* [Task description] Send back all the data below, exactly as given.

* [Data block]

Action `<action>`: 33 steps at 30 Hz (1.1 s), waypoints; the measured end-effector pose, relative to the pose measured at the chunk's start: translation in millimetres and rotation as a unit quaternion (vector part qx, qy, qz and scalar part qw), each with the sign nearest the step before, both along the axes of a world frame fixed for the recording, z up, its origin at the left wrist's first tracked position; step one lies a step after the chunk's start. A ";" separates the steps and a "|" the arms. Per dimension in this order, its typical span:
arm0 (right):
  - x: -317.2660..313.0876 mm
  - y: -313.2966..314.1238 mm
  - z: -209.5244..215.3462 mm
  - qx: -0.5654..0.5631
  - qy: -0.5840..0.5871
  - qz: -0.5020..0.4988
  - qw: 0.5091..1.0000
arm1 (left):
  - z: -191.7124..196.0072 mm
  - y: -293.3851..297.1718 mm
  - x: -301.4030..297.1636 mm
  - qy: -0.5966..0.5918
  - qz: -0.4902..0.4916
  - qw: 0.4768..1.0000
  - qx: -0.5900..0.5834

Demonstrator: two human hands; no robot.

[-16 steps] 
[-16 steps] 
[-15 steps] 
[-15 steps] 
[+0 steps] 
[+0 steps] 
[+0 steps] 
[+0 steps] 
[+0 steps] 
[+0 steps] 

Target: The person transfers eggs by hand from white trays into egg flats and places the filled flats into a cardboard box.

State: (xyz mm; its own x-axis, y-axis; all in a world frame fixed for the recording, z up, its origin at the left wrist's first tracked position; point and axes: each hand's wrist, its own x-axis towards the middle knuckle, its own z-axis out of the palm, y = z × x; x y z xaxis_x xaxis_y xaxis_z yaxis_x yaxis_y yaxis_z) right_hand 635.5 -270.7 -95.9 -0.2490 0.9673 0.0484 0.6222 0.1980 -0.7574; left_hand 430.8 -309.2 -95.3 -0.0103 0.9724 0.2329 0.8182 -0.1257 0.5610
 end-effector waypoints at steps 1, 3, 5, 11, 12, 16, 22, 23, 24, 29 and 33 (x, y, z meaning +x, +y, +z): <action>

* [The answer]
Action `<action>`: 33 steps at 30 Hz (1.1 s), waypoints; the measured end-effector pose, relative to the pose measured at the chunk's start: translation in millimetres and rotation as a unit quaternion (vector part qx, qy, qz and scalar part qw), each with the sign nearest the step before, both along the axes of a world frame fixed for the recording, z up, its origin at the left wrist's first tracked position; step one lies a step after the chunk's start. A ";" separates the steps and a "|" the arms. Per dimension in this order, its typical span:
arm0 (right):
  - x: -317.2660..313.0876 mm
  - y: -313.2966..314.1238 mm
  - z: -209.5244..215.3462 mm
  - qx: -0.5654..0.5631
  - qy: -0.5840..0.5871
  - qz: -0.5020..0.4988
  - qw: 0.5091..1.0000
arm1 (left):
  - z: -191.7124..196.0072 mm
  - y: -293.3851..297.1718 mm
  - x: -301.4030..297.1636 mm
  - qy: -0.5966..0.5918
  - qz: -0.4902..0.4916
  - qw: 0.4768..1.0000
  - qx: -0.5900..0.5834

Demonstrator: two human hands; no robot.

[-16 steps] 
[-16 steps] 
[-15 steps] 
[-15 steps] 
[+0 steps] 
[+0 steps] 
[+0 steps] 
[+0 steps] 
[+0 steps] 
[+0 steps] 

Target: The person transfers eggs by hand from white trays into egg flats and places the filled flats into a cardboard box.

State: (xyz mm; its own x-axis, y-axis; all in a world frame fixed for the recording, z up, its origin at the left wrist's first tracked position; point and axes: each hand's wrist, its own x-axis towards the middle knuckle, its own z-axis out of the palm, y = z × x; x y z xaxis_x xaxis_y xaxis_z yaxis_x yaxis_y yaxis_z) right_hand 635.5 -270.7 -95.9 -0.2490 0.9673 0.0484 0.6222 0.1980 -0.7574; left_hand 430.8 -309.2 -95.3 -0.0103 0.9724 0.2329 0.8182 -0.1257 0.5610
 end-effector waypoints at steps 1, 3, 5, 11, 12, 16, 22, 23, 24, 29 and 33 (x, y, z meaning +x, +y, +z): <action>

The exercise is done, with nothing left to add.